With his new found fame comes girls, top grades and even the Dean's car. But as the year goes on, Todd realizes that he is losing his friends and self respect. His jilted girlfriend confronts him in biology class and says, ''They don't like you, only the wolf." The boxing scenes are so awful they make ROCKY V (1990) look like Oscar material. It also has one of the worst depictions of college life on film, and there is nothing realistic about any of it. The women are portrayed as ditzy and the guys are just as incompetent. No college in the world would let Todd on its boxing team, wolf or not. In fact, there are even high school-like hijinks taking place in college classrooms. Witness the frog dissection scene and you'll understand. The wolf-like tendencies start to take hold after Todd dances with a blonde girl. All of a sudden, he has amazing strength and the hairier he gets the better his boxing becomes. He is now big man on campus but he starts to annoy people and everybody begins to dislike him except for understanding Professor Tanya Brooks (Kim Darby) and over-achieving student Nicki (Estee Chandler).

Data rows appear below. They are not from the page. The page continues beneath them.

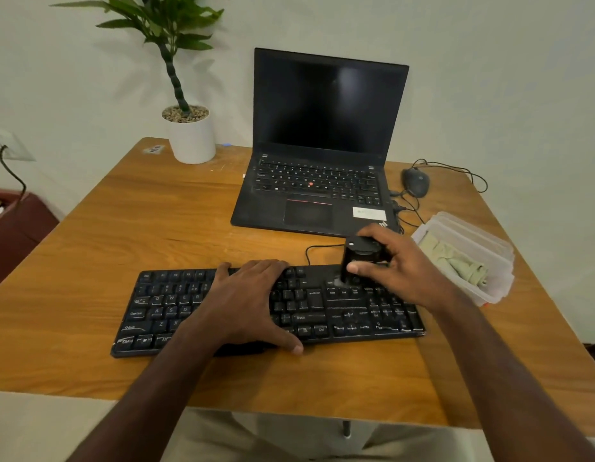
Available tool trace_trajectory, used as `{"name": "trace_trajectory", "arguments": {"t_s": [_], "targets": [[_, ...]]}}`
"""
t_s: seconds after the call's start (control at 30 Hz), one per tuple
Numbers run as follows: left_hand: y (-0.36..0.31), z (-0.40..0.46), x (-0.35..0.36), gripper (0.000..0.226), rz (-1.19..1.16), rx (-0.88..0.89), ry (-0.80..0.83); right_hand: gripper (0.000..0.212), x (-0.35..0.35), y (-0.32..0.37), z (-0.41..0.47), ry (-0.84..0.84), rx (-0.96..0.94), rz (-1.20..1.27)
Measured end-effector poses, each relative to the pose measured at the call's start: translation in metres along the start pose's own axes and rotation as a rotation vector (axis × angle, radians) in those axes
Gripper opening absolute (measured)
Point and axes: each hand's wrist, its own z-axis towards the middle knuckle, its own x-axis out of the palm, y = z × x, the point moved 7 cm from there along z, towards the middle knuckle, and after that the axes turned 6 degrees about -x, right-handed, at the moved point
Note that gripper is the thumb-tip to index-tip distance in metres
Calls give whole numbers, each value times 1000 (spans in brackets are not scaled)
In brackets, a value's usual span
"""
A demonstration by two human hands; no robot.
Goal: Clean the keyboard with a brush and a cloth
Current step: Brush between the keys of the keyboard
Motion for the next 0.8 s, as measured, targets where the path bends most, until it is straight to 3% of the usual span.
{"name": "trace_trajectory", "arguments": {"t_s": [0.2, 0.33, 0.47, 0.63, 0.8], "targets": [[-1, 0, 0, 138, 2, -9, 10, 30, -4, 10, 10, -79, -46, 7], [0, -1, -1, 138, 6, -15, 14, 28, 24, 13, 9, 1, -68, 32], [2, -2, -2, 136, -6, -16, 17, 30, -5, -1, -1, 14, -26, -23], [3, 1, 0, 139, -8, -12, 11, 30, -29, 6, -6, -145, -34, 39], [4, 1, 1, 140, 6, -10, 8, 30, 9, 0, 1, -36, -22, 52]]}}
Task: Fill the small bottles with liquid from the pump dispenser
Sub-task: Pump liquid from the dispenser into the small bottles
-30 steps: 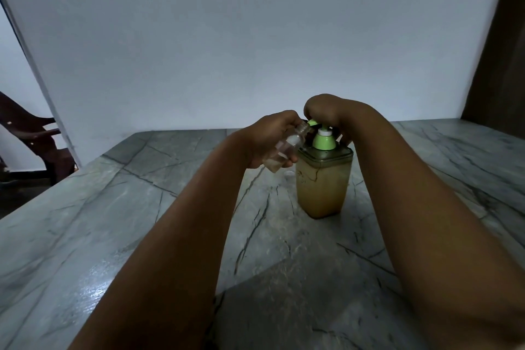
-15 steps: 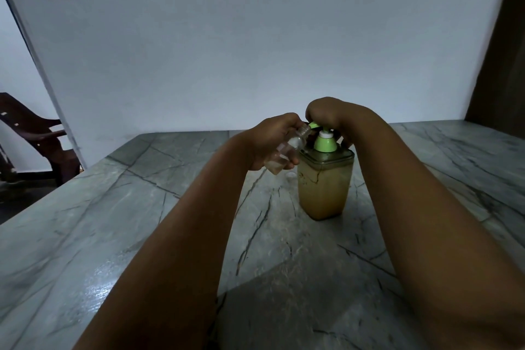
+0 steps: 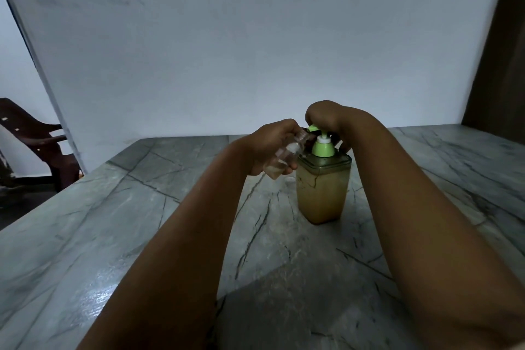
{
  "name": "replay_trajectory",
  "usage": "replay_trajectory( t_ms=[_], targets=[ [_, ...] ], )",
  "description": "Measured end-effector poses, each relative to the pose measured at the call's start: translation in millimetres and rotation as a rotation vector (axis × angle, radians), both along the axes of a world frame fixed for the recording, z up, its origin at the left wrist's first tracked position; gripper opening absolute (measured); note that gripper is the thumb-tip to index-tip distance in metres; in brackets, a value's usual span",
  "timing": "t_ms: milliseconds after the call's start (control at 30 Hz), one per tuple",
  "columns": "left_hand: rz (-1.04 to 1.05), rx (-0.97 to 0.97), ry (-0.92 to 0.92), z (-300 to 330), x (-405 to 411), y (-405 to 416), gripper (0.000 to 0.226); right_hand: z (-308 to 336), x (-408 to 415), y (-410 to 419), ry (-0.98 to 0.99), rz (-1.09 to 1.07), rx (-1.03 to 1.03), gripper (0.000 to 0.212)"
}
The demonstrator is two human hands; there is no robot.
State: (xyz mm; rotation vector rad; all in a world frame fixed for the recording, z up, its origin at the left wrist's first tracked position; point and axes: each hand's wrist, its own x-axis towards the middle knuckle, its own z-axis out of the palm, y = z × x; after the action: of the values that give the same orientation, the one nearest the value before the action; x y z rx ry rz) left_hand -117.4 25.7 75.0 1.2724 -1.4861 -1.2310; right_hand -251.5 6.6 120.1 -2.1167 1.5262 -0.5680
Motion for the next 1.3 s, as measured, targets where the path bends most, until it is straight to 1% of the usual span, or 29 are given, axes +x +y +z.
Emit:
replay_trajectory(
  t_ms=[33,133,400,533,833,933,1067,1133,1200,1300],
  targets=[
    [0.002,-0.004,0.001,0.1,-0.2,0.0,0.032,-1.3,0.4,1.0,-0.014,-0.007,0.006,0.034],
    [0.006,-0.015,-0.006,0.2,-0.4,0.0,0.030,-4.0,1.5,2.7,0.029,0.013,0.026,0.036],
    [0.003,-0.007,-0.007,-1.1,0.8,-2.4,0.030,0.3,0.6,3.1,-0.017,0.005,0.046,0.036],
    [0.012,-0.009,-0.005,-1.5,0.8,-3.3,0.030,0.8,-0.9,1.3,-0.020,-0.021,0.038,0.028],
    [0.016,-0.012,-0.011,-0.6,-0.5,-0.7,0.028,-4.4,5.0,-0.2,0.007,0.003,-0.013,0.037],
    [0.012,-0.013,-0.017,-1.3,0.1,-1.0,0.029,-2.2,4.2,2.7,-0.012,-0.012,0.005,0.038],
    [0.000,-0.008,-0.015,-1.7,1.7,-4.1,0.039,3.1,3.2,0.8,-0.079,-0.046,0.008,0.042],
    [0.000,-0.012,-0.016,-1.2,1.5,-3.3,0.036,3.1,3.2,1.5,-0.068,-0.023,0.025,0.042],
    [0.000,-0.016,-0.021,-0.8,1.1,-1.7,0.031,1.0,2.1,1.2,-0.034,0.002,0.034,0.038],
    [-0.004,-0.018,-0.023,-0.4,1.3,-1.0,0.031,-0.3,0.5,0.0,-0.035,-0.020,0.029,0.028]
  ],
)
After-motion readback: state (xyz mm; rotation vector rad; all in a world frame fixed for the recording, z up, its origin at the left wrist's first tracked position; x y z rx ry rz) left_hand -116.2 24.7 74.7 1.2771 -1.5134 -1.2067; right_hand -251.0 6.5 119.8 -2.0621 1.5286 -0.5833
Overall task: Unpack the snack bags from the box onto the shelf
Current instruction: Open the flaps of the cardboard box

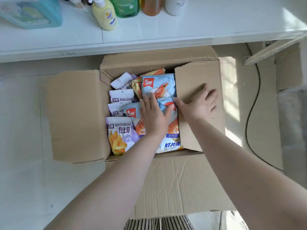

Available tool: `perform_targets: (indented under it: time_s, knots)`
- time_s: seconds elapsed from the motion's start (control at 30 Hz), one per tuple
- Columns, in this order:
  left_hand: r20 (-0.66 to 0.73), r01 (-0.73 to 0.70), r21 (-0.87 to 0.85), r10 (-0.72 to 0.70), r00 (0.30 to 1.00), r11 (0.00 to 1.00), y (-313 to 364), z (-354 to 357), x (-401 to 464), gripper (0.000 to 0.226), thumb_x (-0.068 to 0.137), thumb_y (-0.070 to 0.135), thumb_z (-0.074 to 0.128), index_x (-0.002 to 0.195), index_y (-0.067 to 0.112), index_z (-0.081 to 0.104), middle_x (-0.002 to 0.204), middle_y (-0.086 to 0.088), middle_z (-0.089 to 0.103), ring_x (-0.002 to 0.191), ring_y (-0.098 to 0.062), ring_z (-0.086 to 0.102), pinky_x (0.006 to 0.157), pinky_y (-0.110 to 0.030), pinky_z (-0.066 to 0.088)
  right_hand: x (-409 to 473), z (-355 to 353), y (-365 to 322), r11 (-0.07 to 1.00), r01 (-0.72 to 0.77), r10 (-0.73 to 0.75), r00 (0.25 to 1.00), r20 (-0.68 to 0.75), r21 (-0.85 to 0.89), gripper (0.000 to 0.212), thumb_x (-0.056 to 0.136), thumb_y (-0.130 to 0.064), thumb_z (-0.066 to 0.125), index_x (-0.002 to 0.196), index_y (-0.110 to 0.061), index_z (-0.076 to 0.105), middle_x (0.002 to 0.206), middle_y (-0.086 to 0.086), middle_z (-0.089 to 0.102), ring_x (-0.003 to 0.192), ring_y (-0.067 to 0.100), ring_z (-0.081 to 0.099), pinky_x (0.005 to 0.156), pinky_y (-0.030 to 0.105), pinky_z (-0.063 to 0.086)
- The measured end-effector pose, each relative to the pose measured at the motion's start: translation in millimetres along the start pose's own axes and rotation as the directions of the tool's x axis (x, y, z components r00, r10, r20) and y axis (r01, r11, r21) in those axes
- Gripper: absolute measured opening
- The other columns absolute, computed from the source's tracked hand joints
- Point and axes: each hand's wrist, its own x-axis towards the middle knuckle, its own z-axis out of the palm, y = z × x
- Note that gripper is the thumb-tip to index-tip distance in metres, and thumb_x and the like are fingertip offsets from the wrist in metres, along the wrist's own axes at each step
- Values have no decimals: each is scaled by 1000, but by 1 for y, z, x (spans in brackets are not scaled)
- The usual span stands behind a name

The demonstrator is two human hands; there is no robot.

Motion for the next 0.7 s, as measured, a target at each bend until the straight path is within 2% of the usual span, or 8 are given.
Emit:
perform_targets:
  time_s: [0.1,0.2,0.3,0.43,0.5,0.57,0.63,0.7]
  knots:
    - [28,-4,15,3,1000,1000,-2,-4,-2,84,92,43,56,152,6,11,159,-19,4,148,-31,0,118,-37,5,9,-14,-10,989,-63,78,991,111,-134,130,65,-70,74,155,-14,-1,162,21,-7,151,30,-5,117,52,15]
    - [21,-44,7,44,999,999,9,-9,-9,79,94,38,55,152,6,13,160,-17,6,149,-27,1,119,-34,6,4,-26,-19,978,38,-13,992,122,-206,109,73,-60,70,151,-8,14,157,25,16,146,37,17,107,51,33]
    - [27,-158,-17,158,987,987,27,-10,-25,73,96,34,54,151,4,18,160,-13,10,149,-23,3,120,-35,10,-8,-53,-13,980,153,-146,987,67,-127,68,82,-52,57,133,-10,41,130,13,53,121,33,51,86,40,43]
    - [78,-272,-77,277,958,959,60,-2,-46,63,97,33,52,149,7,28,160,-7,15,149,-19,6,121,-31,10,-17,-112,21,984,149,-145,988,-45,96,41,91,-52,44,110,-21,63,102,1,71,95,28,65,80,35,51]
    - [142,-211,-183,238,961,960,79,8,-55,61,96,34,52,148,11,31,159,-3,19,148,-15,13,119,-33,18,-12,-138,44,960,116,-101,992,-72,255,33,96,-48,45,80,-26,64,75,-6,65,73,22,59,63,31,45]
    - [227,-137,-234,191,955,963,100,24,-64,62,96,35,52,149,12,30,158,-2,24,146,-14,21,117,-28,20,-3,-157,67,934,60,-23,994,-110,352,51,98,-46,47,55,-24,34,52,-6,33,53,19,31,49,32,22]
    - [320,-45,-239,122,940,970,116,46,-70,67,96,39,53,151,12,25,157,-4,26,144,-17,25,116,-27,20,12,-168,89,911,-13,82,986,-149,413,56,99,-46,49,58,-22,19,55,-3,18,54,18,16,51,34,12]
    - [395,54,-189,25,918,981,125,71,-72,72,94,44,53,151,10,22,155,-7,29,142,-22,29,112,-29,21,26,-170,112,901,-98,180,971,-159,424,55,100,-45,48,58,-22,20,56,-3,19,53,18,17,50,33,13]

In both the TEEN WOLF movies, Fox and Bateman do not look like werewolves but like PLANET OF THE APES (1968) rejects. One improvement over the original is that Bateman’s acting actually improves with the amount of fur covering him, whereas Michael J. Fox was much better without the makeup gimmickry. Todd is much more jaded than Scott. The sole bright spot is veteran actor Paul Sand as the boxing coach. Critics almost universally panned the film. Siskel and Ebert gave it two enthusiastic thumbs down, with Roger Ebert complaining that they had picked, along with DATE WITH AN ANGEL (1987), the two worst movies possible. Nevertheless, TEEN WOLF TOO was a success at the box office.